Exercise description
For the entries that follow, retype exactly the lines from the one containing "I'm doing an inventory. Do you see any aluminium" to the one containing "Exercise. Mark the red", inclusive, and only those. Images stay out of the copy.

-------- Exercise inputs --------

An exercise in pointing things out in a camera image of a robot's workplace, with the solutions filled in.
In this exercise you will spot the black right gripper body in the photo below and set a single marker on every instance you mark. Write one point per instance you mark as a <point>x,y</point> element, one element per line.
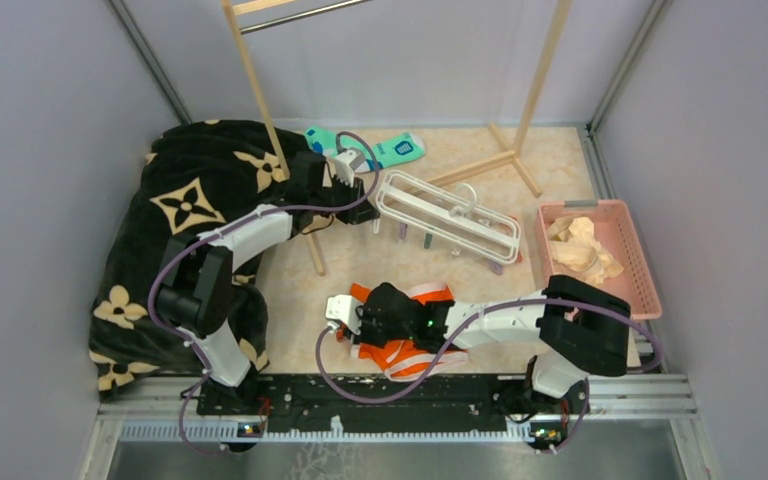
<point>373,329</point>

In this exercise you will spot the wooden drying rack frame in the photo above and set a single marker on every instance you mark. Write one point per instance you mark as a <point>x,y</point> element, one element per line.
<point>511,155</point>

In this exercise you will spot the beige cloth in basket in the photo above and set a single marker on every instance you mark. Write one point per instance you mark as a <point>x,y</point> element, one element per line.
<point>573,246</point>

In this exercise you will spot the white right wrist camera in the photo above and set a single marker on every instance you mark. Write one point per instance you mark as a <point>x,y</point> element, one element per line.
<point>343,309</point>

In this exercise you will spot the green patterned sock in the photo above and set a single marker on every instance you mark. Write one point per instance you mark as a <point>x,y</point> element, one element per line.
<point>403,148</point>

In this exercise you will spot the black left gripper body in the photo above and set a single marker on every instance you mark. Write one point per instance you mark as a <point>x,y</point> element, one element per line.
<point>340,193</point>

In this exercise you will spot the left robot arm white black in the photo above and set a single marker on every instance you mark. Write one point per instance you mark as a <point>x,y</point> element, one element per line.
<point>192,296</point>

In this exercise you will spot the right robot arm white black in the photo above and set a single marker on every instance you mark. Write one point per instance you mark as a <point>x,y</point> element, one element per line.
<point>583,328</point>

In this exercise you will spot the black floral blanket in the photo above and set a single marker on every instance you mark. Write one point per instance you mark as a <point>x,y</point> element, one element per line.
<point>196,177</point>

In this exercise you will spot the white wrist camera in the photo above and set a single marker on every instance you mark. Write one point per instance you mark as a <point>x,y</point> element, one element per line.
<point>345,164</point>
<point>343,309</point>

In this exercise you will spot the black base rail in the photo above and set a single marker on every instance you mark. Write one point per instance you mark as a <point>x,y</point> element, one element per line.
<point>445,408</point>

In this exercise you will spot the pink perforated plastic basket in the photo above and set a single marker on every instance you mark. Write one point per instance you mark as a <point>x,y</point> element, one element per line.
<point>615,230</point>

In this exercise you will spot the white plastic clip hanger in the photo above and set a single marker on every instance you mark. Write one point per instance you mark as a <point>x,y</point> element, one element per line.
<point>454,216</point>

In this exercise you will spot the orange underwear white trim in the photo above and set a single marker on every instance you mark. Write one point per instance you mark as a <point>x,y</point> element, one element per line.
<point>404,360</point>

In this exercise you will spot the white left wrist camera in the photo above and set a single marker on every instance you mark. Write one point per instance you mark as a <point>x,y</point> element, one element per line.
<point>345,164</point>

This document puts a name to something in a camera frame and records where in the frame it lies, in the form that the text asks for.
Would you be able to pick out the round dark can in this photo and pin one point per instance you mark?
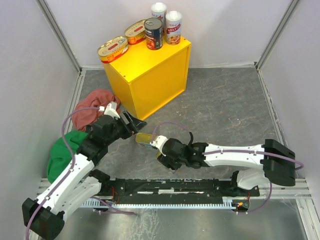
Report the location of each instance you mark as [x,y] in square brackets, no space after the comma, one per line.
[153,33]

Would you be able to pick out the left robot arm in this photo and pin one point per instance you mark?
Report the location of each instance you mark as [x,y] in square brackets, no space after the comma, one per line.
[46,215]

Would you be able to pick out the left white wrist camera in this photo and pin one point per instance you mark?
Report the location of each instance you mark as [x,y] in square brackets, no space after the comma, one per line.
[110,110]

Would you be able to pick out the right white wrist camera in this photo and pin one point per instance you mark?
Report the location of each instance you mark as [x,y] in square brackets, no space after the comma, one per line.
[159,143]

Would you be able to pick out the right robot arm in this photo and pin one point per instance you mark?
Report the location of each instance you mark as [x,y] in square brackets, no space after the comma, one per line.
[270,162]

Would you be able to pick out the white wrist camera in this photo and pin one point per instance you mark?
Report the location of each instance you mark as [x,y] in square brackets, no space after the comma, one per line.
[110,110]
[159,143]

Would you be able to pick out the white porridge can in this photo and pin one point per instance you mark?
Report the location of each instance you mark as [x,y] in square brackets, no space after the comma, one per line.
[159,10]
[173,27]

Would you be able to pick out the red cloth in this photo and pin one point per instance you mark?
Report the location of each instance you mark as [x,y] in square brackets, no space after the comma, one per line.
[97,98]

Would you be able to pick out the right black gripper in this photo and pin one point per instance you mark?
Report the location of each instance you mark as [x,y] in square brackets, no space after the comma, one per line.
[165,161]

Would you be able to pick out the yellow wooden cabinet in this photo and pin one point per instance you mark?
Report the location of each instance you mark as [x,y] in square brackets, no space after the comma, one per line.
[145,80]

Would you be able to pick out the oval gold fish tin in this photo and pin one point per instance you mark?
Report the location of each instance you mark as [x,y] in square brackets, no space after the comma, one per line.
[136,32]

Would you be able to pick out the green cloth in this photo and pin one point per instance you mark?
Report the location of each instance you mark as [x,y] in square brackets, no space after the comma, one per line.
[60,156]

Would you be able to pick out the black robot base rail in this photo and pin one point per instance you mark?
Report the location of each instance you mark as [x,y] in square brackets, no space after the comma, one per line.
[172,191]

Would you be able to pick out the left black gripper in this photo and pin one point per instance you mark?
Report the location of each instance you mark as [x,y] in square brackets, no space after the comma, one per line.
[137,124]

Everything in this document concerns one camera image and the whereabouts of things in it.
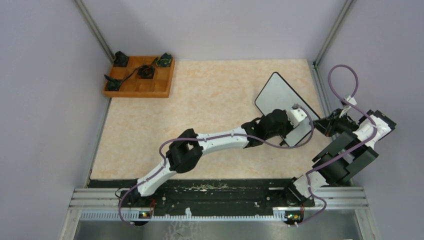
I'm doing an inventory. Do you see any black framed whiteboard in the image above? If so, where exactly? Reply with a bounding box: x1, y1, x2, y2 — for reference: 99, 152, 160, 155
254, 72, 320, 147

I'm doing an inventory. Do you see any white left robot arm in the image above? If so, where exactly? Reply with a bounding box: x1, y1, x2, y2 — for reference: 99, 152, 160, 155
125, 109, 295, 207

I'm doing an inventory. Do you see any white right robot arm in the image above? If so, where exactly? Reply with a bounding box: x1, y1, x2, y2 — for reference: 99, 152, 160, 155
281, 108, 397, 206

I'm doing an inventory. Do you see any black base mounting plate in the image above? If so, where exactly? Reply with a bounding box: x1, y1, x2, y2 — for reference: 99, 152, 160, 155
87, 178, 324, 218

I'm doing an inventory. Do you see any orange compartment tray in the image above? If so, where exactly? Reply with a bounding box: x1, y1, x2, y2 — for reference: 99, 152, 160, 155
102, 53, 176, 98

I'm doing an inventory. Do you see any dark object top-right compartment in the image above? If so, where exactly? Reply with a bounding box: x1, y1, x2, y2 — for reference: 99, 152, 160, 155
156, 52, 173, 68

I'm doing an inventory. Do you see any dark object centre compartment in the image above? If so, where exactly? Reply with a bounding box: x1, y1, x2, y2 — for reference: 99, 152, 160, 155
136, 64, 155, 79

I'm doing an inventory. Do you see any dark object top-left compartment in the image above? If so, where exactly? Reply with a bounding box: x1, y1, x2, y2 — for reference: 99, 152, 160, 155
113, 51, 129, 68

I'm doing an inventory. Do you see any dark object left compartment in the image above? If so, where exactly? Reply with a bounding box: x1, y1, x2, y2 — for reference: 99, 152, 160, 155
103, 74, 123, 92

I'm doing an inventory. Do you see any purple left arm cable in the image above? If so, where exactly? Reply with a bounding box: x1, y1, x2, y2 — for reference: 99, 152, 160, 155
118, 103, 315, 227

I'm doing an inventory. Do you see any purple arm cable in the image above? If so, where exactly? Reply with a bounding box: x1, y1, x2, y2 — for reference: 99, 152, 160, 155
118, 103, 315, 227
285, 64, 379, 228

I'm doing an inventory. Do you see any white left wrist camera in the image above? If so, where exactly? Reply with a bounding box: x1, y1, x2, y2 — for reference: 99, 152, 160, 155
286, 104, 308, 128

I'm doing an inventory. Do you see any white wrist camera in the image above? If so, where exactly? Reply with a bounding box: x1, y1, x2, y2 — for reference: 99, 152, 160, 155
339, 95, 357, 118
286, 104, 308, 128

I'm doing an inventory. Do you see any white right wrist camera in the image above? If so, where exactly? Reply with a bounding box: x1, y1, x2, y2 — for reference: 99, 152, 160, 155
339, 95, 357, 118

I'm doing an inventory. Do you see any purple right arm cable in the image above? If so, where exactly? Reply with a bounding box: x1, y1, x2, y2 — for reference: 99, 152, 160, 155
285, 64, 379, 228

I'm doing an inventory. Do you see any right corner aluminium post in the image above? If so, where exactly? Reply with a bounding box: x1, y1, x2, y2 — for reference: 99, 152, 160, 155
312, 0, 357, 67

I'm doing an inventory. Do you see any corner aluminium post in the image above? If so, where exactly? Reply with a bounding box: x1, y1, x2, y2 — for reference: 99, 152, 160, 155
312, 0, 357, 67
72, 0, 115, 64

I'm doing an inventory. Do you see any aluminium front rail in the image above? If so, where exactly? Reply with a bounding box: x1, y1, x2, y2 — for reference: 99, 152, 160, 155
68, 187, 369, 225

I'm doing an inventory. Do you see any left corner aluminium post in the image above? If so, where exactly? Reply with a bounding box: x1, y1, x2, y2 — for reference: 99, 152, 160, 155
72, 0, 115, 64

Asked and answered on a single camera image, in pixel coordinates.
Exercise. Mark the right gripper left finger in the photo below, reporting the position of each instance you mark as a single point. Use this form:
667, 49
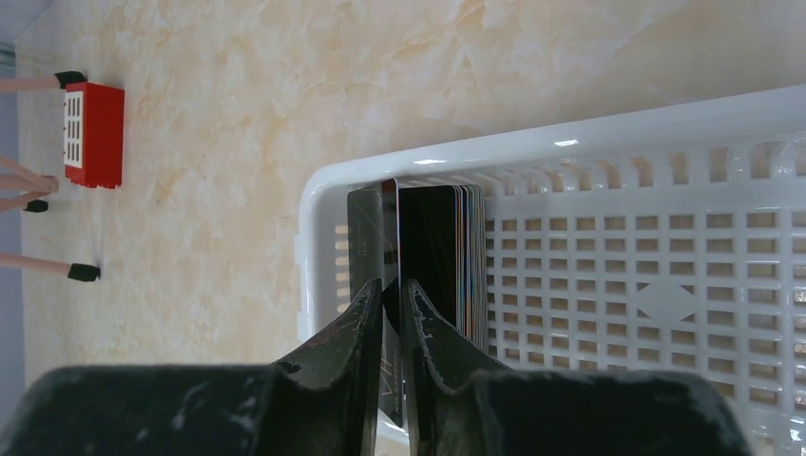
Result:
319, 399

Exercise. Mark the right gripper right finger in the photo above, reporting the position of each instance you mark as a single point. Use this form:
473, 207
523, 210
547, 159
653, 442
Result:
461, 401

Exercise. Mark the black card in basket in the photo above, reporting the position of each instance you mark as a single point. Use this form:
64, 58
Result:
442, 245

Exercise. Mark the white plastic slotted basket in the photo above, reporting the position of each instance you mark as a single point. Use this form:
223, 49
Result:
664, 239

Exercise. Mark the red box with white grid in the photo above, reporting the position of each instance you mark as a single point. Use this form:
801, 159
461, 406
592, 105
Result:
93, 135

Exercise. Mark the pink tripod stand legs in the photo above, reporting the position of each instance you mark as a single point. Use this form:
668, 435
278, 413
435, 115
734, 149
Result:
32, 187

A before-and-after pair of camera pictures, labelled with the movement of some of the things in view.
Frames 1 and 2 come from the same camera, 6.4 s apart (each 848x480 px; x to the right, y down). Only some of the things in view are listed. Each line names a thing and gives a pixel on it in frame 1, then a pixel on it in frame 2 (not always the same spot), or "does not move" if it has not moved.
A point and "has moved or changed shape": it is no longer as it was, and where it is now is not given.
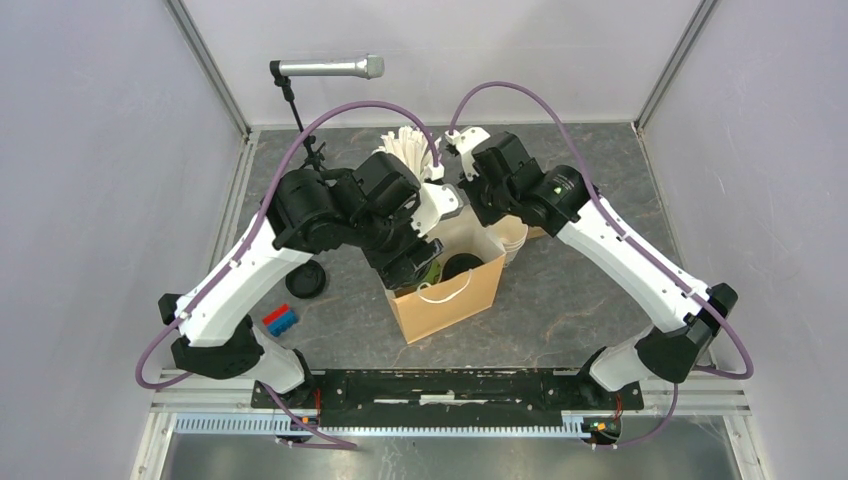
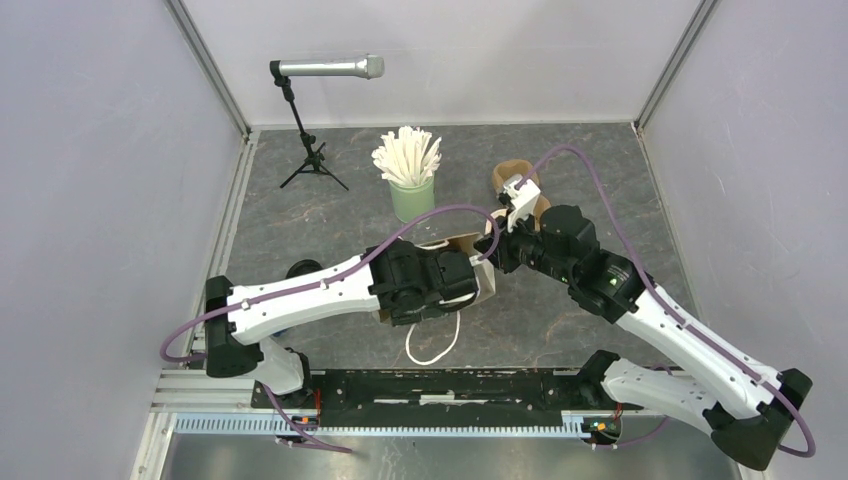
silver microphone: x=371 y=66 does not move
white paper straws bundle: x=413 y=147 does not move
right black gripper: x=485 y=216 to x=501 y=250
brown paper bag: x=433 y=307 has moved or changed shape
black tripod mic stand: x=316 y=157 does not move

--------

Response area
I'm doing an inventory. Do you see any aluminium front rail in the image above? If so, where exactly? Reply with a bounding box: x1, y1, x2, y2 — for reference: 99, 152, 160, 155
68, 187, 369, 225

I'm doing an inventory. Do you see any left corner aluminium post in the image above? If so, where exactly? Reply with a bounding box: x1, y1, x2, y2 — for reference: 99, 152, 160, 155
72, 0, 115, 64

Asked and answered on a single camera image, in pixel coordinates.
Exercise. Mark the right gripper left finger in the photo below, reporting the position of each instance you mark as a single point. Use this form:
667, 49
Result:
319, 399

Exercise. Mark the right gripper right finger in the photo above, reporting the position of each instance you mark as a single point. Use this form:
473, 207
523, 210
547, 159
653, 442
Result:
461, 401

Exercise. Mark the black card in basket in the photo above, reporting the position of each instance you mark as a single point. Use this form:
64, 58
Result:
442, 245

Exercise. Mark the white plastic slotted basket in the photo above, reporting the position of each instance you mark as a single point. Use this form:
223, 49
Result:
664, 239

Exercise. Mark the red box with white grid in the photo above, reporting the position of each instance you mark as a single point. Use this form:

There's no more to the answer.